On Wednesday, a dummy Minuteman III intercontinental ballistic missile blasted off from Vandenberg Air Force Base in California, flying about 6,800 km and touching down in the Pacific Ocean in the Marshall Islands' Kwajalein Atoll.
Following the first test, which took place April 24, media reports hinted that the test may have been meant as a show of force amid growing tensions between the US and North Korea over Pyongyang's own nuclear and missile testing programs.
After Wednesday's test, US media again speculated that the missile testing was probably connected to tensions with North Korea.
Asked to comment on Wednesday's second round of Minuteman III testing, Konstantin Sivkov, a respected Russian military analyst and a member of the Russian Academy of Rocket and Artillery Sciences, told Radio Sputnik that the test was not a message to Pyongyang, but to the world as a whole, and to Russia in particular.
For starters, the expert recalled that "the Minuteman III is a rather old missile. It has been in the US strategic nuclear forces' arsenal for over 40 years. Therefore, these missiles require regular test launches, and it has nothing to do with North Korea."
At the same time, the analyst said that it's worth remembering that the US has made the decision to develop a new, heavy ground-launched missile, which will eventually replace the Minuteman III.
Ultimately, Sivkov emphasized that ICBM tests of this kind by the US are intended not so much as a message to Pyongyang, but as "a signal to the entire world, and especially to Russia, that the US is keeping its nuclear forces ready for use."

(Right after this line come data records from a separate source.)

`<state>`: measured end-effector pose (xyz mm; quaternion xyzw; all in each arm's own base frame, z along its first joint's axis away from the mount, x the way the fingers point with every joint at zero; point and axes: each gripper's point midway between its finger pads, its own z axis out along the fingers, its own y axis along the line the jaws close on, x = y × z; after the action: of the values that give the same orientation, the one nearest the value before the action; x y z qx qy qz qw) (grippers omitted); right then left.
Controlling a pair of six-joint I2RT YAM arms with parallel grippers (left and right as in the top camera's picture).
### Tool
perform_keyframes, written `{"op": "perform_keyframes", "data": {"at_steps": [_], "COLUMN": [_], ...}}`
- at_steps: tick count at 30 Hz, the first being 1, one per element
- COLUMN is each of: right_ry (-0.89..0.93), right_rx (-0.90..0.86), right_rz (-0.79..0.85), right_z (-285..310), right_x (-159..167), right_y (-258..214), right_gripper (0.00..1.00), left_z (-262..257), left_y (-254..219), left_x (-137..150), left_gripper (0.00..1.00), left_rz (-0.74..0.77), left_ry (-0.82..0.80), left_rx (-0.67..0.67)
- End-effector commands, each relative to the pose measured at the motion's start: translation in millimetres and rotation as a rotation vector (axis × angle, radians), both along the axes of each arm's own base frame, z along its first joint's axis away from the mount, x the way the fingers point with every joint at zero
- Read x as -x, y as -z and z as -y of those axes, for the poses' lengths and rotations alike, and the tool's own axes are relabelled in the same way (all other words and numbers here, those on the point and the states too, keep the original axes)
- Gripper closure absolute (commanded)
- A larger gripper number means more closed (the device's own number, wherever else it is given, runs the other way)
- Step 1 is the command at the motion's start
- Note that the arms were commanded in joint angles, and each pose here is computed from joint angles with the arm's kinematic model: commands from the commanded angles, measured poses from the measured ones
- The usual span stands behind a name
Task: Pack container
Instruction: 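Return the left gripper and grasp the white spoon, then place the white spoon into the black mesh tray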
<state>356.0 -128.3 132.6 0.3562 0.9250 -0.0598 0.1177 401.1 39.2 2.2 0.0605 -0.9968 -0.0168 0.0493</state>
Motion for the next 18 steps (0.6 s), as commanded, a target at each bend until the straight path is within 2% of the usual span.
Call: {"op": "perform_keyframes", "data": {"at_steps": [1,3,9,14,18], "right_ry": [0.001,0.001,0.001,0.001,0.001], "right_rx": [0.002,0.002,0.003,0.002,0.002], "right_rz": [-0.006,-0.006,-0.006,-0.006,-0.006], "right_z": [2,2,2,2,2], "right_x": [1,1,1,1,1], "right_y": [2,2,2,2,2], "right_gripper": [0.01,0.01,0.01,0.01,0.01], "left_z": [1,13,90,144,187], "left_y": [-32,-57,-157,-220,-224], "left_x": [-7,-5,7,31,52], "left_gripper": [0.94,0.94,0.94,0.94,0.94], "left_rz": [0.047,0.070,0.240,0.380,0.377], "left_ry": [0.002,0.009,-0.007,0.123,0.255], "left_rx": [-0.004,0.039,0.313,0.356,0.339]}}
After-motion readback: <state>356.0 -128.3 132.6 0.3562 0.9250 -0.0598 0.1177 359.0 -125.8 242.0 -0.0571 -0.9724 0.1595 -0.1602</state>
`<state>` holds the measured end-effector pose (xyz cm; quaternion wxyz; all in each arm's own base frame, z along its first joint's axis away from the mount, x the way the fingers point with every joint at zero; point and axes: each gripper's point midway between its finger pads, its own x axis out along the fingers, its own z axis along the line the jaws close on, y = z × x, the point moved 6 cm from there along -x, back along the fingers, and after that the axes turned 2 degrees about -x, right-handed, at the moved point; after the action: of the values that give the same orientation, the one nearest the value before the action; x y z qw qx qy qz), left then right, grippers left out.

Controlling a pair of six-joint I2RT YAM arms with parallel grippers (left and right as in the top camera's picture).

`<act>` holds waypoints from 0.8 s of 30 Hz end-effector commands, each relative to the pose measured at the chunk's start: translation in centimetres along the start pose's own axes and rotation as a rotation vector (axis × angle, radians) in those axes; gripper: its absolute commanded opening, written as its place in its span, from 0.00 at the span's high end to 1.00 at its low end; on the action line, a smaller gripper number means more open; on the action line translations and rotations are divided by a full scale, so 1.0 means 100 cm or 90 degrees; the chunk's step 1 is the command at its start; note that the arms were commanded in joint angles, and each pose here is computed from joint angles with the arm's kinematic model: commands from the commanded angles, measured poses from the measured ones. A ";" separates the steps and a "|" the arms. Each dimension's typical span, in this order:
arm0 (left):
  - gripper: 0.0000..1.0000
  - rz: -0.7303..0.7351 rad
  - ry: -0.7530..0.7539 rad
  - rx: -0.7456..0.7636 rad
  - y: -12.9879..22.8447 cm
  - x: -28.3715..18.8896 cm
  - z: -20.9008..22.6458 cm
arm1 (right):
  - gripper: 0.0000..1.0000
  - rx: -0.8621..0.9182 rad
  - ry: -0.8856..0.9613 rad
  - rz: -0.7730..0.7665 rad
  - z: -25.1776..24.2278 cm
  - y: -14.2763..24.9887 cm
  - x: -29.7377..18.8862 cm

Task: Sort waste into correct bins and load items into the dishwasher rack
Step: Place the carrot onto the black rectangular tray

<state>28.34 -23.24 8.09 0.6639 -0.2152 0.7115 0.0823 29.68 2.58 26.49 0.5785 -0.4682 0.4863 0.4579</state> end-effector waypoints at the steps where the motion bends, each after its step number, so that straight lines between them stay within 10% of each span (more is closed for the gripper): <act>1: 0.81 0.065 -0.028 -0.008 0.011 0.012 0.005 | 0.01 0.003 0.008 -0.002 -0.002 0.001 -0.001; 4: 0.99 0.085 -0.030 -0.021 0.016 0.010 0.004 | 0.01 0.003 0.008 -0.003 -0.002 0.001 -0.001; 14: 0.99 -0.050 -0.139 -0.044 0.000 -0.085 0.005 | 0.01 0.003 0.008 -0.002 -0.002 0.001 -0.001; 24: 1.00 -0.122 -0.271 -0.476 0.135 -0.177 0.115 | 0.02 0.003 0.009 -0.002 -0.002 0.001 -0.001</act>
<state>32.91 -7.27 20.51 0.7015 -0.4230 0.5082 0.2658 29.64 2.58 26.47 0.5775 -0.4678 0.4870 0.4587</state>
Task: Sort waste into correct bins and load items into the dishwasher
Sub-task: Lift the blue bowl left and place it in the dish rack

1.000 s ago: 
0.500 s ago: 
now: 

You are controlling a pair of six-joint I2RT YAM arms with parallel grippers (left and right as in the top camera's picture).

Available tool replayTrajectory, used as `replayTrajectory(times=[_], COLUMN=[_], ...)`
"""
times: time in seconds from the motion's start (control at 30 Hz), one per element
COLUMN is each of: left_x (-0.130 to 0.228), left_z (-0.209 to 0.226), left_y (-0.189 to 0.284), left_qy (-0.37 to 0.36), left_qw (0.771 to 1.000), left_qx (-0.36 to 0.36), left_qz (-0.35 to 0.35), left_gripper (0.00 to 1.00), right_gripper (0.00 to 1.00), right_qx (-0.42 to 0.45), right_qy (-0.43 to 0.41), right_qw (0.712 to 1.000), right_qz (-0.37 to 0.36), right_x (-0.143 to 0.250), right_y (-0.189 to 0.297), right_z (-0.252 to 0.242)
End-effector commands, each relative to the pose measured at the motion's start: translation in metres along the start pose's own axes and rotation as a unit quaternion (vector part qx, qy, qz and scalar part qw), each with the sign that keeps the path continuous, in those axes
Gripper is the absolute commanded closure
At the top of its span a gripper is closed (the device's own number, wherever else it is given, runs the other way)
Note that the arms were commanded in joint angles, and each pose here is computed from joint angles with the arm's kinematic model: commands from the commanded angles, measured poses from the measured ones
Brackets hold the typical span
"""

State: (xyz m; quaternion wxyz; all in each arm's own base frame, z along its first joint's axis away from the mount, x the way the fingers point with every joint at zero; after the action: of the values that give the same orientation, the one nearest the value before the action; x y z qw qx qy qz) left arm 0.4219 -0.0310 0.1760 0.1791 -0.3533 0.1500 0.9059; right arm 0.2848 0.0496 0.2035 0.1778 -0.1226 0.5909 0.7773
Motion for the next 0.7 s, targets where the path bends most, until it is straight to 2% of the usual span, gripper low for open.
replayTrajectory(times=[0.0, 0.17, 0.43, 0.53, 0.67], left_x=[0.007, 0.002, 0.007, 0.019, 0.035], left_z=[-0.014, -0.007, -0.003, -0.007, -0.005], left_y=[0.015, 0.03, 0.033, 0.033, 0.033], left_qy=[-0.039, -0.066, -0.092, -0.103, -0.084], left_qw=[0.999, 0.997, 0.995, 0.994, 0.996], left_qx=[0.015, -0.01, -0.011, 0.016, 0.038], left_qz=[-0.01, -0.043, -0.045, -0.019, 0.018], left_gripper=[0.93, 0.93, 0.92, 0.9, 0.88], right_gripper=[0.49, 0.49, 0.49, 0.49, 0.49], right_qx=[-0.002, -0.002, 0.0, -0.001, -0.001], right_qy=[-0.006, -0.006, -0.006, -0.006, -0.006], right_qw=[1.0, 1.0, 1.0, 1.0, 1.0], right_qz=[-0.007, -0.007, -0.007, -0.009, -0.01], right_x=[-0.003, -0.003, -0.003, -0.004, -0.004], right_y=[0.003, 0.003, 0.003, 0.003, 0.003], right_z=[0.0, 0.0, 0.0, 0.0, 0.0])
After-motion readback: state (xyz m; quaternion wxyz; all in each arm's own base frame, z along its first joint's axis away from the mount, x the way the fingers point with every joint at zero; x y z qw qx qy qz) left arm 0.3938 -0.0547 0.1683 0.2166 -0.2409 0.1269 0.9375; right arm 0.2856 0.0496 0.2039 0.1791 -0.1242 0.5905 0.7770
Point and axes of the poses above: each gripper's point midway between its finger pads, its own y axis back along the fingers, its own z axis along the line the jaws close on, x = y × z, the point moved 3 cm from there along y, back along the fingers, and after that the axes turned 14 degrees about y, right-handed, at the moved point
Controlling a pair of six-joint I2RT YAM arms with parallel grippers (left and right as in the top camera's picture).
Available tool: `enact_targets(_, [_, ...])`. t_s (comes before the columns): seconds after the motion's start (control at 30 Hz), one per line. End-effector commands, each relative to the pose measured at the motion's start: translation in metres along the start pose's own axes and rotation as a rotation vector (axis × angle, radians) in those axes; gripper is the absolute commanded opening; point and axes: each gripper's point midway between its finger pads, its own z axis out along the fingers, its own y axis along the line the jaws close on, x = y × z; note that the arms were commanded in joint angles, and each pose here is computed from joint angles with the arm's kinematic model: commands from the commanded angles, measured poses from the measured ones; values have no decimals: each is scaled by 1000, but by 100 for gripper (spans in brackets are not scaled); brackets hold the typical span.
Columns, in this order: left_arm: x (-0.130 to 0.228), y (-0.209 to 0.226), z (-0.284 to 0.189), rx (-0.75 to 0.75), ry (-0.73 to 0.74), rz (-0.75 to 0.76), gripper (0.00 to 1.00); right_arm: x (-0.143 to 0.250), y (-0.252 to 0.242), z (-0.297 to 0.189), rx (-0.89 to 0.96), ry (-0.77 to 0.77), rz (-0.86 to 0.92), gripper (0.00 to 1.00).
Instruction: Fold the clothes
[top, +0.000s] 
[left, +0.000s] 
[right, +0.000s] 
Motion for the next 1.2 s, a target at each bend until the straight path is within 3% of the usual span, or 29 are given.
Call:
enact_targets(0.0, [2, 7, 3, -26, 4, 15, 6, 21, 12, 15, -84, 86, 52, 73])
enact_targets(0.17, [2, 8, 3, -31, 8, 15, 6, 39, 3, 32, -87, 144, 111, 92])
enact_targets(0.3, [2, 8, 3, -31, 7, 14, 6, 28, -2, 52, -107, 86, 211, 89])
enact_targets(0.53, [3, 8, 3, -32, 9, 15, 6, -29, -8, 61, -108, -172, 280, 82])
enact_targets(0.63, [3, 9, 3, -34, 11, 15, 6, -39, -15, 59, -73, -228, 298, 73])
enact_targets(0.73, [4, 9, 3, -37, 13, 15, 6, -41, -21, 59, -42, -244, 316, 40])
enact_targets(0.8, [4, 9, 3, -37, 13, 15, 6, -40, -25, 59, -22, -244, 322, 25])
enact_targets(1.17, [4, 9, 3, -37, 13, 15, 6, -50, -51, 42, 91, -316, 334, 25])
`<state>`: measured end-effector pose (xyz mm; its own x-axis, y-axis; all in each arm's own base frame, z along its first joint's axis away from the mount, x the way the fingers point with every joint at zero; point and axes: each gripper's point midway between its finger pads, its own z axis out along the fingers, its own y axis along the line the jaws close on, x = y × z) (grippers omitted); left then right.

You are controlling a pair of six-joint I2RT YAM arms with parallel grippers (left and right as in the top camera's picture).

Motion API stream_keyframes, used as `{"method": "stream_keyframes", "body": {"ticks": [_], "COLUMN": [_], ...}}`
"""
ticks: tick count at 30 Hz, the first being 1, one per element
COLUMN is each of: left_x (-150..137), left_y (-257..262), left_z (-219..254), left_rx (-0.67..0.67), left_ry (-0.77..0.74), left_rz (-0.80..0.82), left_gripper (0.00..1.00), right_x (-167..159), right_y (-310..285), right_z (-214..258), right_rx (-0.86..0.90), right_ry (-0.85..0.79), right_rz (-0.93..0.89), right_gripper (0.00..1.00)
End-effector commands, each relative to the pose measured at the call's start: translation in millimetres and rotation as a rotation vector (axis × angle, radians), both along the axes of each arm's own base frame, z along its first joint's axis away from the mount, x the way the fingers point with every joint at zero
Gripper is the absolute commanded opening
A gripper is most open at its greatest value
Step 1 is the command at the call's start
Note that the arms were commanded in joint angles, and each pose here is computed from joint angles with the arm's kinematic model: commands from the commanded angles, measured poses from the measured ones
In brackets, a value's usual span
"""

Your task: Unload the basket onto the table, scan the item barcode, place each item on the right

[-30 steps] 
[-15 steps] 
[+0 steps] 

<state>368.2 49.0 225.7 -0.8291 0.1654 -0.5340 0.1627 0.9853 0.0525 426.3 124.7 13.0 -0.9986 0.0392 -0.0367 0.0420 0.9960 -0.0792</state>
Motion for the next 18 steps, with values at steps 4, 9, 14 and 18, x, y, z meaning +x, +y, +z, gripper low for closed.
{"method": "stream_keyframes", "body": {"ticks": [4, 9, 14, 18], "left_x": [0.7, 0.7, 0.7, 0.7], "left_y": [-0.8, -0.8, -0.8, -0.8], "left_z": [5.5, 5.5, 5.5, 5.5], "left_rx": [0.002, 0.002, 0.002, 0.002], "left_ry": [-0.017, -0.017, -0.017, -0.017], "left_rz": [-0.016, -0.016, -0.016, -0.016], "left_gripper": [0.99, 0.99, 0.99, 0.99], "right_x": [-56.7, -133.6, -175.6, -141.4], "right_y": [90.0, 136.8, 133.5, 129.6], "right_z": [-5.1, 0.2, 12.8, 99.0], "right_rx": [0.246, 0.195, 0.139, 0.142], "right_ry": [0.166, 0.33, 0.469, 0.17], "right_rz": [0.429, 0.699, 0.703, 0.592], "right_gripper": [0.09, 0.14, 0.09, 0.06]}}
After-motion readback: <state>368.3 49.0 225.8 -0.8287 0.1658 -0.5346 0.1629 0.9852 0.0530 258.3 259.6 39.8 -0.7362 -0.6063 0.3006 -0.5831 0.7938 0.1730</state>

Russia is currently in the process of upgrading its own strategic deterrent, taking account of US and NATO efforts to ring Russia with missile defense, and the bloc's superiority in conventional forces. At the same time however, notwithstanding NATO's continued military buildup along its borders, Moscow has continued to adhere to the 2010 START nuclear arms reduction treaty, and hopes that other nuclear powers will join in in the near future.